_Data extract_
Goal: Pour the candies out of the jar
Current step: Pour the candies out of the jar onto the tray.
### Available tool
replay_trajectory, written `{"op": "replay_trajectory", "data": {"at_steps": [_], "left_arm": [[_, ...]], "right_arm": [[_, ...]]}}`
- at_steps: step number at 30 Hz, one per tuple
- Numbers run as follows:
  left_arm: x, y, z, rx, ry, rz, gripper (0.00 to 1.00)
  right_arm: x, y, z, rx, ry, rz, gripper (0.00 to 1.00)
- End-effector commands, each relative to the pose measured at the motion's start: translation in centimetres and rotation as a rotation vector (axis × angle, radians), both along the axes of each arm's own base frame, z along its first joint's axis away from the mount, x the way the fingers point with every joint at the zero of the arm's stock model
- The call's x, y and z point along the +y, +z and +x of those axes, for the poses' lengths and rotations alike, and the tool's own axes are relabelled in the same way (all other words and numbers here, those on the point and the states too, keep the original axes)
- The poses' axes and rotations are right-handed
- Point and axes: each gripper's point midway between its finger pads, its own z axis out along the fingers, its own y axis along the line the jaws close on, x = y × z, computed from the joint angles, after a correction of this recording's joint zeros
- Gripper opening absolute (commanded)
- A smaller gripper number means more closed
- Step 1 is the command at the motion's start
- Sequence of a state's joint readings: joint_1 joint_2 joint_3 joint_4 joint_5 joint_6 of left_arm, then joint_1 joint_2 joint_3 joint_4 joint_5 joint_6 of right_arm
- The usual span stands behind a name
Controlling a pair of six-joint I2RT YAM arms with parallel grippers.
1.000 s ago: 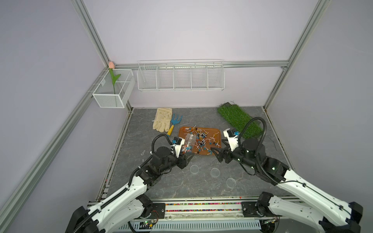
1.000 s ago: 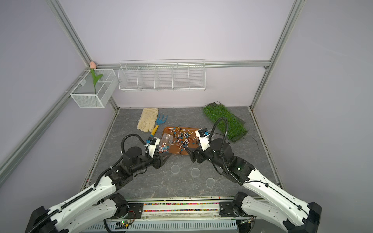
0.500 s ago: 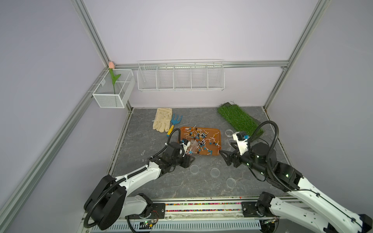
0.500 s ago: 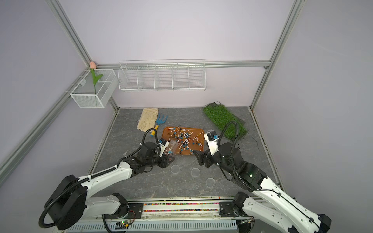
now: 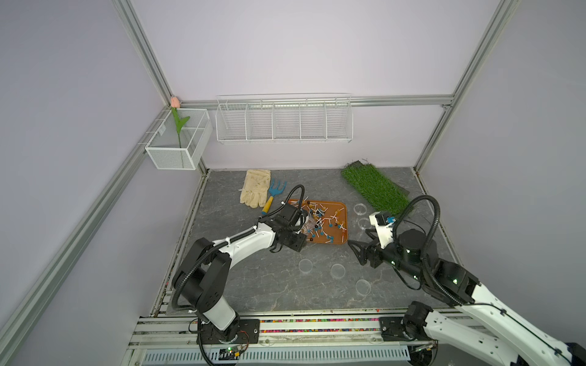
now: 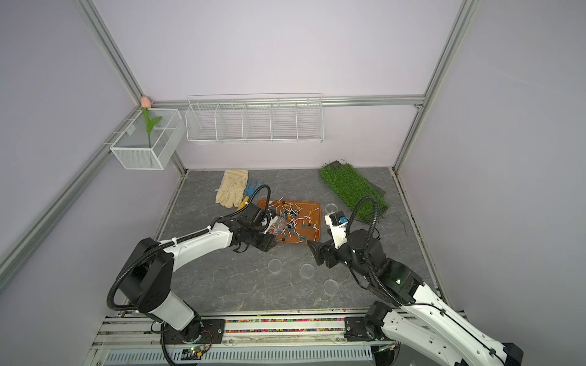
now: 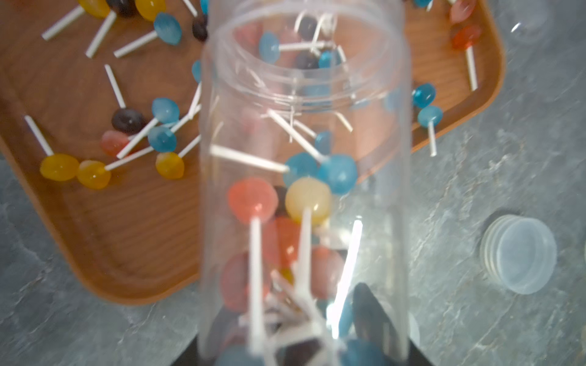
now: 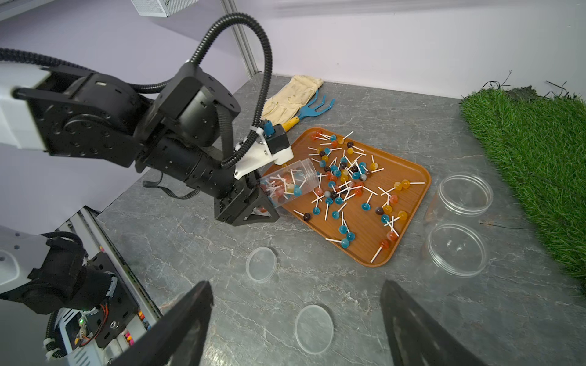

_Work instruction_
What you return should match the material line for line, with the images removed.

_Solution to the problem_
Goal: Pour the candies out of the jar
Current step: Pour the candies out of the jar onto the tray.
### Available tool
replay_trajectory, written `{"op": "replay_trajectory", "data": {"at_steps": [_], "left_arm": [[_, ...]], "right_arm": [[_, ...]]}}`
- at_steps: step number at 30 Hz, one per tuple
- Numbers run as follows:
  left_arm: x, y, z, rx, ry, rz, gripper (0.00 to 1.00)
  right_arm: x, y, z, rx, ry, rz, gripper (0.00 to 1.00)
- End-effector commands, each relative to the pose measured at the motion's start: translation in centimetres and rotation as a rotation vector (axis × angle, radians), both along the axes of each arm's own base frame, z along its first joint's axis away from the mount, x the way the fingers point with every joint at the zero of the arm's stock model
- The call's x, y and z point along the +y, +z and +x of those axes, for the poses' lengths and rotations alike, and the tool's own axes are relabelled in the same way (all other words and numbers here, those on the point and the states too, keep the original axes)
- The poses' axes and rotations are right-handed
- Point and axes: each gripper's point midway between its finger pads, its own z axis out along the fingers, its own y axis along the line the jaws close on, x = y × z, computed from the joint angles, after a correction of this recording's joint zeros
- Gripper opening absolute (commanded)
- A smaller gripper number means more closed
- Step 1 is the command at the motion's start
- Sequence of a state's joint readings: joint_1 joint_2 joint_3 joint_4 joint_5 joint_6 of left_arm, then joint_1 joint_2 joint_3 joint_4 joint_5 joint_6 of right_arm
- The usual span stands behind a name
Controlling a pair of six-joint I2RT YAM arms with parallel grippers.
1.000 s ago: 
1.000 s ago: 
0.500 s ago: 
0.500 s ago: 
now: 
now: 
now: 
now: 

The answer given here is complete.